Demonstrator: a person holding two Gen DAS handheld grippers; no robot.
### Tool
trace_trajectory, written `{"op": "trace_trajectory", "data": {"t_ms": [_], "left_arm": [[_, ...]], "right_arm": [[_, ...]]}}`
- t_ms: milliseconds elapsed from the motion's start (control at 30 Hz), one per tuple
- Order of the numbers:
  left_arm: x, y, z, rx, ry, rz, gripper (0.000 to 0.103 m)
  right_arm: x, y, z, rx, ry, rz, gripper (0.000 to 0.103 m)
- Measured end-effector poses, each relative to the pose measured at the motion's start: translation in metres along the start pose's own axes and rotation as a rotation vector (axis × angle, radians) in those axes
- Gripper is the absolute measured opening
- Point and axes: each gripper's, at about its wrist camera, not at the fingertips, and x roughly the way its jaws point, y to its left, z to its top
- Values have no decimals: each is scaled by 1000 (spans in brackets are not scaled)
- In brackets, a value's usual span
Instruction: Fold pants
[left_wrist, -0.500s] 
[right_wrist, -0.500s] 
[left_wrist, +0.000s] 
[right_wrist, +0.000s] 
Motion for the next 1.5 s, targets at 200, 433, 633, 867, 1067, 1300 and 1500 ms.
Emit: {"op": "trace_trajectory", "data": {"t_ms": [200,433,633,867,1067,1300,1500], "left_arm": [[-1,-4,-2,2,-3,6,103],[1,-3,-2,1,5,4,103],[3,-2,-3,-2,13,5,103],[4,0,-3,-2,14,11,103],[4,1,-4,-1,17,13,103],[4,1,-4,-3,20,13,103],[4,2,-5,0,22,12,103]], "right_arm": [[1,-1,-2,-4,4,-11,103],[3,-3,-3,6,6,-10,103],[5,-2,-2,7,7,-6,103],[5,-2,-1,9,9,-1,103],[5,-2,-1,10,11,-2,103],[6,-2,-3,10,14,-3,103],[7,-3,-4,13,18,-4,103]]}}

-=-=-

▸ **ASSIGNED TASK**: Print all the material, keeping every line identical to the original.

▸ **ANSWER AREA**:
Demonstrator: a person holding two Gen DAS handheld grippers; no robot.
### Tool
trace_trajectory, written `{"op": "trace_trajectory", "data": {"t_ms": [_], "left_arm": [[_, ...]], "right_arm": [[_, ...]]}}`
- t_ms: milliseconds elapsed from the motion's start (control at 30 Hz), one per tuple
- Order of the numbers:
  left_arm: x, y, z, rx, ry, rz, gripper (0.000 to 0.103 m)
  right_arm: x, y, z, rx, ry, rz, gripper (0.000 to 0.103 m)
- Measured end-effector poses, each relative to the pose measured at the motion's start: translation in metres along the start pose's own axes and rotation as a rotation vector (axis × angle, radians) in those axes
- Gripper is the absolute measured opening
- Point and axes: each gripper's, at about its wrist camera, not at the fingertips, and x roughly the way its jaws point, y to its left, z to its top
- Values have no decimals: each is scaled by 1000 (spans in brackets are not scaled)
- In brackets, a value's usual span
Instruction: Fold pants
[left_wrist, -0.500s] 
[right_wrist, -0.500s] 
[left_wrist, +0.000s] 
[right_wrist, +0.000s] 
Motion for the next 1.5 s, targets at 200, 433, 633, 867, 1067, 1300 and 1500 ms.
Emit: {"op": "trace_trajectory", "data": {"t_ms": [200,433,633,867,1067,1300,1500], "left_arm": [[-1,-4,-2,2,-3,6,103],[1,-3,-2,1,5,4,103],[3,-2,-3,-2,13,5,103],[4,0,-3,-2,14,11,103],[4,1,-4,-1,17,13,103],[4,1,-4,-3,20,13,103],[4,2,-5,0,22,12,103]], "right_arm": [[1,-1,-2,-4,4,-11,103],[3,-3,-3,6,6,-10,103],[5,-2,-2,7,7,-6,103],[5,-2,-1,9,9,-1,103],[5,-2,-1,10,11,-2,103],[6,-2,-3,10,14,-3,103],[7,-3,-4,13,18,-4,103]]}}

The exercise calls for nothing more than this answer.